What this task involves: Transcribe the records word for word, beginning with the first line and ending with the line that contains "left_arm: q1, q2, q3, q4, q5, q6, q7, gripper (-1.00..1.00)"; include nothing else.

Information supplied:
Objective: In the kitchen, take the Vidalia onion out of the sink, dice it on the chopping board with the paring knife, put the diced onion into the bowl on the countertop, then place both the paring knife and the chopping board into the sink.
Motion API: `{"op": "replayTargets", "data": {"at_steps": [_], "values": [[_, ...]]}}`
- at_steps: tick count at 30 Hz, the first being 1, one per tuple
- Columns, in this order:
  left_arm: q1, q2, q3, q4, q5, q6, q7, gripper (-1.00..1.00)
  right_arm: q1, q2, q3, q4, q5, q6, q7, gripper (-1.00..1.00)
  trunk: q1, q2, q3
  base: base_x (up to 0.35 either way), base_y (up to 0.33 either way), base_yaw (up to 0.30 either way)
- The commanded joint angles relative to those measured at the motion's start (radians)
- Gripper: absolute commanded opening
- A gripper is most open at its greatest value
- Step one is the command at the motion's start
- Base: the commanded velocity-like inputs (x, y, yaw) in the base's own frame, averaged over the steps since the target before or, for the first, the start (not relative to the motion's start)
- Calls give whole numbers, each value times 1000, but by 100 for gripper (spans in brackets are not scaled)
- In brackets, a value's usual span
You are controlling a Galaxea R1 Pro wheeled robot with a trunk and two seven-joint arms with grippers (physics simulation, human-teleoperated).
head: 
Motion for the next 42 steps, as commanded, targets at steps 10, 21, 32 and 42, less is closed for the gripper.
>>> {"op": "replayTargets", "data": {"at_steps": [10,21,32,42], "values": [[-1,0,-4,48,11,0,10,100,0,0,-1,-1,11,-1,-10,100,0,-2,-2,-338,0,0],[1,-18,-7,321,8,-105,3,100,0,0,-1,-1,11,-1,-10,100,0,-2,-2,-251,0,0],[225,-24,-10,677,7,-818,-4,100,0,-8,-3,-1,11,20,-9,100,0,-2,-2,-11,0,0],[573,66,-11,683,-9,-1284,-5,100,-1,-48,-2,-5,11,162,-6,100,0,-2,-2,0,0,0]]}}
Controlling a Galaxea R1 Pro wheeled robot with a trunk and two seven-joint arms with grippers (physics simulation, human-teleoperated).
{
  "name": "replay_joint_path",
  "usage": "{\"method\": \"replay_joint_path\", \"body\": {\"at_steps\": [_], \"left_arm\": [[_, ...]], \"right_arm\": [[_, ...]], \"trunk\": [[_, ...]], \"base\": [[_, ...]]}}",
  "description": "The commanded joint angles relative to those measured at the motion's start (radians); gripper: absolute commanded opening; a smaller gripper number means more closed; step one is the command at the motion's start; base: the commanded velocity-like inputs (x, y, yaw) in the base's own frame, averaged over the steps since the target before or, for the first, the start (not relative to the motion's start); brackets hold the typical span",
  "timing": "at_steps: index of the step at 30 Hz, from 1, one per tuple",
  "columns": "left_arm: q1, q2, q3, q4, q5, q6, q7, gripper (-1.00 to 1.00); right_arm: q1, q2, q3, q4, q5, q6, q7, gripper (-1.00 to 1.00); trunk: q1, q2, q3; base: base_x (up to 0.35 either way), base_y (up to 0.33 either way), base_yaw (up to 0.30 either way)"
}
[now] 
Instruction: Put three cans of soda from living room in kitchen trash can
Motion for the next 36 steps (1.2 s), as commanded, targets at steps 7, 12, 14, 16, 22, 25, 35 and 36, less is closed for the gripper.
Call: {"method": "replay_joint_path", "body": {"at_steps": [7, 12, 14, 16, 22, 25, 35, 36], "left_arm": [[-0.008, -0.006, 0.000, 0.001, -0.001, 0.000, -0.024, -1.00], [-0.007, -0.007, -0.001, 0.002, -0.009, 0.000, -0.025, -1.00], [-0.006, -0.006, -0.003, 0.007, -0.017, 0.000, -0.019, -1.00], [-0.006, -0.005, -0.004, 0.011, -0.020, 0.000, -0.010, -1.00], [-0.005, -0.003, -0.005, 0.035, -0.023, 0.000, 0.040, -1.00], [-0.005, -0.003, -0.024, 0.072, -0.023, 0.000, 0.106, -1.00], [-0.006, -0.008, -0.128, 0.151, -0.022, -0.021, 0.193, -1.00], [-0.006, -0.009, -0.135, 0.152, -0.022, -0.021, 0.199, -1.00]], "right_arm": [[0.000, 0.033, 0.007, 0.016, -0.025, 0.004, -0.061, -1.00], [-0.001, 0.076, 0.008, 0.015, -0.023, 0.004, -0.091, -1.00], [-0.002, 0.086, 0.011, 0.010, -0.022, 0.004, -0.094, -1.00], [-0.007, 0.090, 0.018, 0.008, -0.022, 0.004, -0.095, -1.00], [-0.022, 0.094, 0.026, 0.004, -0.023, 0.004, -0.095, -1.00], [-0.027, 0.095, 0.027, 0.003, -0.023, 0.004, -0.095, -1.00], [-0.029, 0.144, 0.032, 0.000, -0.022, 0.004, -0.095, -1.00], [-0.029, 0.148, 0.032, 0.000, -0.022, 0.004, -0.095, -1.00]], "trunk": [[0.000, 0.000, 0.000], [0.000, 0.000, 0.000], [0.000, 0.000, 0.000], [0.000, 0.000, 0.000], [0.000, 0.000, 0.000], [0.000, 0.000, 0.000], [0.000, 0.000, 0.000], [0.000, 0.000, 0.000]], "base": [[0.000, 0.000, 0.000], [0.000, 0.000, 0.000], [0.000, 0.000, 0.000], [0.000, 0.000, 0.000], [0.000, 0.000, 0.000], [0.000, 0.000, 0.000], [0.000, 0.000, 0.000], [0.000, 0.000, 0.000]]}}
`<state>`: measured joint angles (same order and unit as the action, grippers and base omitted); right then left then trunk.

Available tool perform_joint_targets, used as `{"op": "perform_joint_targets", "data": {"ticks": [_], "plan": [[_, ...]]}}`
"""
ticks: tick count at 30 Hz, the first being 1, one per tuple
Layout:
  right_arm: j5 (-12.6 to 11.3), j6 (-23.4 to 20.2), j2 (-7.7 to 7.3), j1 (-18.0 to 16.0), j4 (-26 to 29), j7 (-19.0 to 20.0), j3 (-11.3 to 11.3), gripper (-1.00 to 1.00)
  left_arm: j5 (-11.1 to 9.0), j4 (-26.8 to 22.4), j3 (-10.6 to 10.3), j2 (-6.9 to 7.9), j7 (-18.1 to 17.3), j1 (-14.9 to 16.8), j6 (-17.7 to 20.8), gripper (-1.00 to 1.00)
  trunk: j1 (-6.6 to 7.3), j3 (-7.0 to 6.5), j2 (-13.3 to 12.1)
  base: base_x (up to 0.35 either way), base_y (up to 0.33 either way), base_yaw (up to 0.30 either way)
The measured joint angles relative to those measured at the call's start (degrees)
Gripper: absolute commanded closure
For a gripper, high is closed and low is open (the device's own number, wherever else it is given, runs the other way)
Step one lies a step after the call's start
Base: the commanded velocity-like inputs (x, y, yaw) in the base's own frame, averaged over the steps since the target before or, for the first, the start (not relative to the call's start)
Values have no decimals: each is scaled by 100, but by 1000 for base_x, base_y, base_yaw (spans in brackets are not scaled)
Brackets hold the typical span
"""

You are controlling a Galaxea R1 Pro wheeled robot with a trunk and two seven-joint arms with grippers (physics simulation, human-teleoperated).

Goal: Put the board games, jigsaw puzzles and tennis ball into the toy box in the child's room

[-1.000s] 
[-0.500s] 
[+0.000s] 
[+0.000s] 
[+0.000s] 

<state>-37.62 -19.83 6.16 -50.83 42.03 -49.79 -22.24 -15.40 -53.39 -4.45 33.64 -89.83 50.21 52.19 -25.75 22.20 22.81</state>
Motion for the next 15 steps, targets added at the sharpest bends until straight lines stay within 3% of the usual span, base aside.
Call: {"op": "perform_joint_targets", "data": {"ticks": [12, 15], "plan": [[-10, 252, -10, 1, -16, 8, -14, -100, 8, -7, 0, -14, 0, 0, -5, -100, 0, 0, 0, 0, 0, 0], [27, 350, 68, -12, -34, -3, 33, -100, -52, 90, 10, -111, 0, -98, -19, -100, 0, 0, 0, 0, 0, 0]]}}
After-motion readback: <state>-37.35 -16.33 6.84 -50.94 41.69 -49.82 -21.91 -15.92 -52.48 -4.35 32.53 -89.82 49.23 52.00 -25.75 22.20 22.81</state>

Exercise result:
Objective: In the kitchen, take the Vidalia onion out of the sink, dice it on the chopping board with the paring knife, put the diced onion into the bowl on the countertop, then place both the paring knife and the chopping board into the sink.
Motion API: `{"op": "replayTargets", "data": {"at_steps": [_], "values": [[_, ...]]}}`
- at_steps: tick count at 30 Hz, the first being 1, one per tuple
- Columns, in this order:
  left_arm: q1, q2, q3, q4, q5, q6, q7, gripper (-1.00..1.00)

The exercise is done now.